Woman in a garden (De Lima, 2012)

To acknowledge the validity of the disturbing tendencies of anthropogenic global climate change measured by natural sciences is to recognize that people are already perceiving disruptive changes in inhabited environments. Understanding how people think and act upon these trends demands us to depart from basic anthropological questions:

  • How do different minds and cultures conceive what the world is?
  • What are the entities that exist in it?
  • How do these entities relate to each other?
  • On which ontological grounds?

Only then we can begin to grasp and model reasons and meanings different persons and peoples attribute to their lived experiences of possible trends. This is where participant observation, mixed-methods strategies, and computer tools come to the fore. And that is the theme of a series of posts I present here exploring the potentialities of MAXQDA 2018. In this article, I will focus on frequent words and concepts that underlie the linguistic production of discourses in interviews. But beforehand, let me present some brief introductory notes.

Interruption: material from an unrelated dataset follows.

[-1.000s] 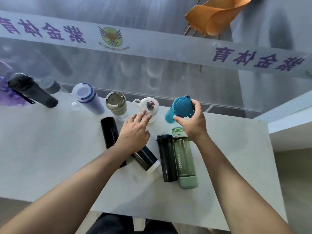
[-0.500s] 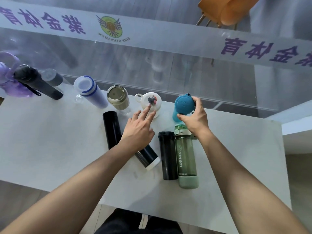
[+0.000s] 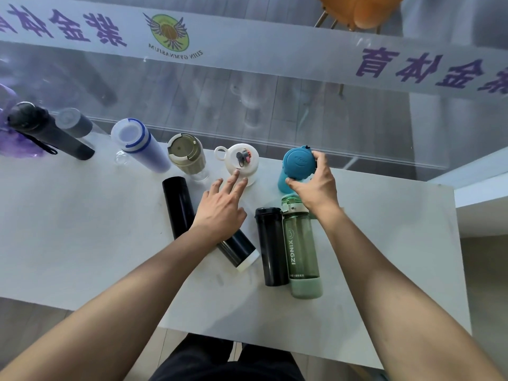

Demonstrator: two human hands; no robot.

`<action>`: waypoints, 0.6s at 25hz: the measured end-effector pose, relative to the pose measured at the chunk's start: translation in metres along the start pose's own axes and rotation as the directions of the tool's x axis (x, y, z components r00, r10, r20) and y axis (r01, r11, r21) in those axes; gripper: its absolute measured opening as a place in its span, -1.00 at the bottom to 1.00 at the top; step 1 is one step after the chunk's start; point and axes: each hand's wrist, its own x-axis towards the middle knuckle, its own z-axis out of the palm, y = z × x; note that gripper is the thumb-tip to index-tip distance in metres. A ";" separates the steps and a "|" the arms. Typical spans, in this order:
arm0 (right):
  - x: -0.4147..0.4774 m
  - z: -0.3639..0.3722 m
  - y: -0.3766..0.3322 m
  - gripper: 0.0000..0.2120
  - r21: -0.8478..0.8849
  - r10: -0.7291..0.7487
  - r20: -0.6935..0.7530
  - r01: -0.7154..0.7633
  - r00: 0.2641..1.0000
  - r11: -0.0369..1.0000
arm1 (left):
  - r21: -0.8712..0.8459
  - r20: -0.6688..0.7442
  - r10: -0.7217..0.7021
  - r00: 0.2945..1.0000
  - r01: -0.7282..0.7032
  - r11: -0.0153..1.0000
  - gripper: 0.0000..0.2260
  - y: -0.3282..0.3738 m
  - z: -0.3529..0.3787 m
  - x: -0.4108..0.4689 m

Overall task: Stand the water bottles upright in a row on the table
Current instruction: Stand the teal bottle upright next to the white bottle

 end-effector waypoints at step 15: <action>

Worldwide Cross-Cultural Approach

This exploration brings results of a collaborative research on models that underlie food production and climate change in the Brazilian Amazon. It is part of a larger project, on which ethnographers working in different continents have agreed to use a common blended set of qualitative and quantitative strategies to analyze linguistic and cognitive data (interviews, free-lists, space tasks, nature walks). The research group was assembled and coordinated by Giovanni Bennardo, who works with traditional dwellers in Tonga, a Polynesian archipelago increasingly threatened by unpredictable weather and rising sea levels. Preliminary results, funded by the National Science Foundation (NSF-US), will be available in the volume Cultural Models of Nature: Primary Food Producers and Climate Change (Routledge, 2019).

Perceiving and Modeling Nature

Primary food producing was the core criterion for the selection of sites and the semi-structured interviews script for intertwined reasons. People who constantly engage with nature are likely to have produced qualitative knowledge about possible local disruptive trends. When talking about these issues, one needs to instantiate shared models of what exists in Nature, or in the world/cosmos one assumes to live in.

Therefore, frequent words used when discussing these topics can be explored to reconstruct the conceptual blocks that underlie the interviewees’ discourses. In the Western-based model synthesized by Atran & Medin, basic constituents were grouped into six foundational categories: humans, plants, animals, weather, physical environment, and supernatural. In the keyword analysis described below, that assemblage is explored as a tool guide to access underlying constituents shared among interviewees.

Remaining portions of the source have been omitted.